Vermessung der Flussflächen des Wendelstein 7-X

Der Bereich E4 betreibt eine Diagnostik, mit der die Struktur des Magnetfeldes der Fusionsanlage Wendelstein 7-X genau vermessen werden kann. Dazu wird ein dünner Elektronenstrahl durch das Magnetfeld geschickt. Er folgt den magnetischen Feldlinien und bringt dabei ein dünnes Gas zum Leuchten, so dass man die Magnetfeldlinien 'sehen' kann. Erste Experimente zeigen: Die Messungen bestätigen die Berechnungen der Form des Magnetfeldes genau.

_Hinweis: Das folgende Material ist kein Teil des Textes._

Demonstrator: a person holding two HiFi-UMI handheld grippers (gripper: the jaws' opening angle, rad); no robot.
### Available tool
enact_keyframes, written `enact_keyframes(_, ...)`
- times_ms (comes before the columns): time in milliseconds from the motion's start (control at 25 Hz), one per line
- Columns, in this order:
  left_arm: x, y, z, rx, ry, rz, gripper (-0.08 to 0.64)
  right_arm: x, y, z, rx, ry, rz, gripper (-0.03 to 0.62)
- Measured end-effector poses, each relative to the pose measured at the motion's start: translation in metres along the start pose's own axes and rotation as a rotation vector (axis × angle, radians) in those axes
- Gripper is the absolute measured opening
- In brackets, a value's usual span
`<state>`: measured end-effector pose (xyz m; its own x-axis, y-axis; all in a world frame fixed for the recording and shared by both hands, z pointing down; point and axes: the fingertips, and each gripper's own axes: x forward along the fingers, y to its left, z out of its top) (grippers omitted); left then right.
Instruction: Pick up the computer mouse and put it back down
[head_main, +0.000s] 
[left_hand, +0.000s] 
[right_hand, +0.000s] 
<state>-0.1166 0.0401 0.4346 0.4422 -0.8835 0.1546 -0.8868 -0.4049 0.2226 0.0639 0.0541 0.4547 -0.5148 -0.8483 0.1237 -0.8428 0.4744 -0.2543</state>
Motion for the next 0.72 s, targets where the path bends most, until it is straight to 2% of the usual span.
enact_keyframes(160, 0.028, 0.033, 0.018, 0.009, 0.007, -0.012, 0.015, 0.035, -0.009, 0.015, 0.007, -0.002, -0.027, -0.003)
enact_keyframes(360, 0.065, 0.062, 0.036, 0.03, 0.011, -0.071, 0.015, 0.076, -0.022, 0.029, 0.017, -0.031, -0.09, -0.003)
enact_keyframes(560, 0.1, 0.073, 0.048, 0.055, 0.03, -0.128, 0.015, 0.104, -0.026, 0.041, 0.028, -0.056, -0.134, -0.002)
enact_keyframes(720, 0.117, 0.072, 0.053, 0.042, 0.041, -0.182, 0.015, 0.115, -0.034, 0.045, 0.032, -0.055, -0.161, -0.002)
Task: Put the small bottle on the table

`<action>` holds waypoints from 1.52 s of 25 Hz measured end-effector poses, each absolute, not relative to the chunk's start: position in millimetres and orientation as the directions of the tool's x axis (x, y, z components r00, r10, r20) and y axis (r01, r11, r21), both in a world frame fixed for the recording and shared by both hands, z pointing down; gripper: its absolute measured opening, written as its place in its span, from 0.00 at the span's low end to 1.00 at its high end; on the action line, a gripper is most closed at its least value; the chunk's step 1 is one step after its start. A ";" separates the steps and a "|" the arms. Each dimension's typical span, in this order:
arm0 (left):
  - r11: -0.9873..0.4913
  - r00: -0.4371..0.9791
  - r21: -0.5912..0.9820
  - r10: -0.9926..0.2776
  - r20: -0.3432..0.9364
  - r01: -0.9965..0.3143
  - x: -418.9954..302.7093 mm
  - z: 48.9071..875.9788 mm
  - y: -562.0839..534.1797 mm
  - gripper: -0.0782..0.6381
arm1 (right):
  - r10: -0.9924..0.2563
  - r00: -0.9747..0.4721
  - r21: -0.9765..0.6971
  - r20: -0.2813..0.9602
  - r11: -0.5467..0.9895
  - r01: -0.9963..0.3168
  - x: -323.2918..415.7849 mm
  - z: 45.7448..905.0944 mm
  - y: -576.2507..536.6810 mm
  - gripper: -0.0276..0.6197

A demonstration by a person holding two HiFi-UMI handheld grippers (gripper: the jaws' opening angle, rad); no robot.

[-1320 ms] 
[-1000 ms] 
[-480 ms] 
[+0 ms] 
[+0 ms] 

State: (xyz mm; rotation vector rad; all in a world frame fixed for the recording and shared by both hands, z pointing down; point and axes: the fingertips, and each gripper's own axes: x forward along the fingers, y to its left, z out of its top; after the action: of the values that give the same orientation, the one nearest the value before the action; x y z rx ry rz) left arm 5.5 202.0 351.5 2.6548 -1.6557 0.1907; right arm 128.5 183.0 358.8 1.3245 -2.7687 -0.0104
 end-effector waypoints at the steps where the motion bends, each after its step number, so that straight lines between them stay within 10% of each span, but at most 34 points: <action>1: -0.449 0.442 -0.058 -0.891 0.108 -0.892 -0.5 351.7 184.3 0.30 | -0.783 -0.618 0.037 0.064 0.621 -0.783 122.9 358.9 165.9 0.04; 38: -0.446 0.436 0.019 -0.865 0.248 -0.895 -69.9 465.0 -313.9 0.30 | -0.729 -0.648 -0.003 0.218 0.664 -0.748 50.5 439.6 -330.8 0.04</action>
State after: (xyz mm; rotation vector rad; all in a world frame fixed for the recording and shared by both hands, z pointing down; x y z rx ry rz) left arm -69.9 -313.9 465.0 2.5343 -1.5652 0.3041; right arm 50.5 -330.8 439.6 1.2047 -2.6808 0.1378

Näheres steht in der Pressemitteilung des IPP.

Flussflächen-Diagnostik: Das Foto kombiniert die Leuchtspur eines Elektronenstrahls auf seinem vielfachen Umlauf längs einer Feldlinie durch das Plasmagefäß mit den Bildpunkten, die er auf einem fluoreszierenden Stab hinterlässt, der durch die Bildebene geschwenkt wird. Der schnell bewegte Stab ist wegen der langen Belichtungszeit nicht zu sehen.
Der Beweis: Der Fluoreszenzstab macht geschlossene, ineinander liegende magnetische Flächen sichtbar – der Magnetfeldkäfig für das Plasma ist so wie er sein soll.

Injektion von Positronen in das Feld eines Permanentmagneten

Um ein magnetisch eingeschlossenes Paar-Plasma aus Elektronen und Positronen zu erzeugen, müssen Positronen von außen in den gewählten Magnetfeld-Käifig eingeschossen werden. Das PAX/APEX Team hat einen wichtigen Schritt zu diesem Ziel gezeigt: In einem Experiment konnte ein intensiver Positronenstrahl in das Feld eines Permanantmagneten gelenkt werden. Fast 40 % der eingeschlossenen Positronen wurden dort für durchschnittlich 5 ms gespeichert.

Diese Ergebnisse wurden im Oktober 2015 im weltweit offen zugänglichen 'New Journal of Physics' veröffentlicht.

Simulation der Bahnen von Positronen (blau), die in das Feld eines Permanentmagneten eingeschossen werden. Der Positronenstrahl kommt von links.
Anzahl der gespeicherten Positronen als Funktion der Zeit.